[Assignment]
Please return each line of the listing exactly as given.

-- Data segment follows --

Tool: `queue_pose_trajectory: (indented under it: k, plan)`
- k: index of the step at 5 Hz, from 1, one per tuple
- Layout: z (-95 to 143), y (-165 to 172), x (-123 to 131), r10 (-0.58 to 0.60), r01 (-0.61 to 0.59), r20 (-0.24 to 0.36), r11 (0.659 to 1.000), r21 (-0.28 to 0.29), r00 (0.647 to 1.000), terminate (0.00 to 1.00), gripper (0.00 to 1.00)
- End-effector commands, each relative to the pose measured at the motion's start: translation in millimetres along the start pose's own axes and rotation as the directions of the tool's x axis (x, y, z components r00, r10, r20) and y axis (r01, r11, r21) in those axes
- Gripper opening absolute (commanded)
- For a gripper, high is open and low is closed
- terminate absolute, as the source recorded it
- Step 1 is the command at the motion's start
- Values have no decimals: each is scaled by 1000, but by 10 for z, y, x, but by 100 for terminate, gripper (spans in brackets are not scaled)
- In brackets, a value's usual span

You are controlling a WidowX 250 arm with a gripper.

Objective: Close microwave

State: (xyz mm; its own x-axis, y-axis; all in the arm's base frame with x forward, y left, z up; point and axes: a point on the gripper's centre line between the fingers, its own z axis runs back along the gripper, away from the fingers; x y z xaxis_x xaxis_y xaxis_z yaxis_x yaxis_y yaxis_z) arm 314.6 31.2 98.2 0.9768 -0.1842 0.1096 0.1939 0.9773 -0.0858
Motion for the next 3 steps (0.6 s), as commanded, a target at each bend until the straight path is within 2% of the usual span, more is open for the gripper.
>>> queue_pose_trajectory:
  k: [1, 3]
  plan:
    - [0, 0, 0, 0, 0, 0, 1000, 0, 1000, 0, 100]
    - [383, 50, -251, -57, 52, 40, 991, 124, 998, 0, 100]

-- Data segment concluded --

[Expected output]
Tool: `queue_pose_trajectory: (indented under it: k, plan)`
- k: index of the step at 5 Hz, from 1, one per tuple
- Layout: z (-95 to 143), y (-165 to 172), x (-123 to 131), r10 (-0.58 to 0.60), r01 (-0.61 to 0.59), r20 (-0.24 to 0.36), r11 (0.659 to 1.000), r21 (-0.28 to 0.29), r00 (0.647 to 1.000), terminate (0.00 to 1.00), gripper (0.00 to 1.00)
- End-effector commands, each relative to the pose measured at the motion's start: translation in millimetres along the start pose's own axes and rotation as the directions of the tool's x axis (x, y, z components r00, r10, r20) and y axis (r01, r11, r21) in those axes
- Gripper opening absolute (commanded)
- For a gripper, high is open and low is closed
- terminate absolute, as the source recorded it
- Step 1 is the command at the motion's start
- Values have no decimals: each is scaled by 1000, but by 10 for z, y, x, but by 100 for terminate, gripper (spans in brackets are not scaled)
- In brackets, a value's usual span

You are controlling a WidowX 250 arm with a gripper.

Objective: Close microwave

State: (xyz mm; its own x-axis, y-axis; all in the arm's base frame with x forward, y left, z up; point and axes: a point on the gripper's centre line between the fingers, its own z axis runs back along the gripper, away from the fingers; x y z xaxis_x xaxis_y xaxis_z yaxis_x yaxis_y yaxis_z) arm 314.6 31.2 98.2 0.9768 -0.1842 0.1096 0.1939 0.9773 -0.0858
Motion for the next 3 steps (0.6 s), as commanded, a target at each bend until the straight path is within 2% of the usual span, more is open for the gripper.
>>> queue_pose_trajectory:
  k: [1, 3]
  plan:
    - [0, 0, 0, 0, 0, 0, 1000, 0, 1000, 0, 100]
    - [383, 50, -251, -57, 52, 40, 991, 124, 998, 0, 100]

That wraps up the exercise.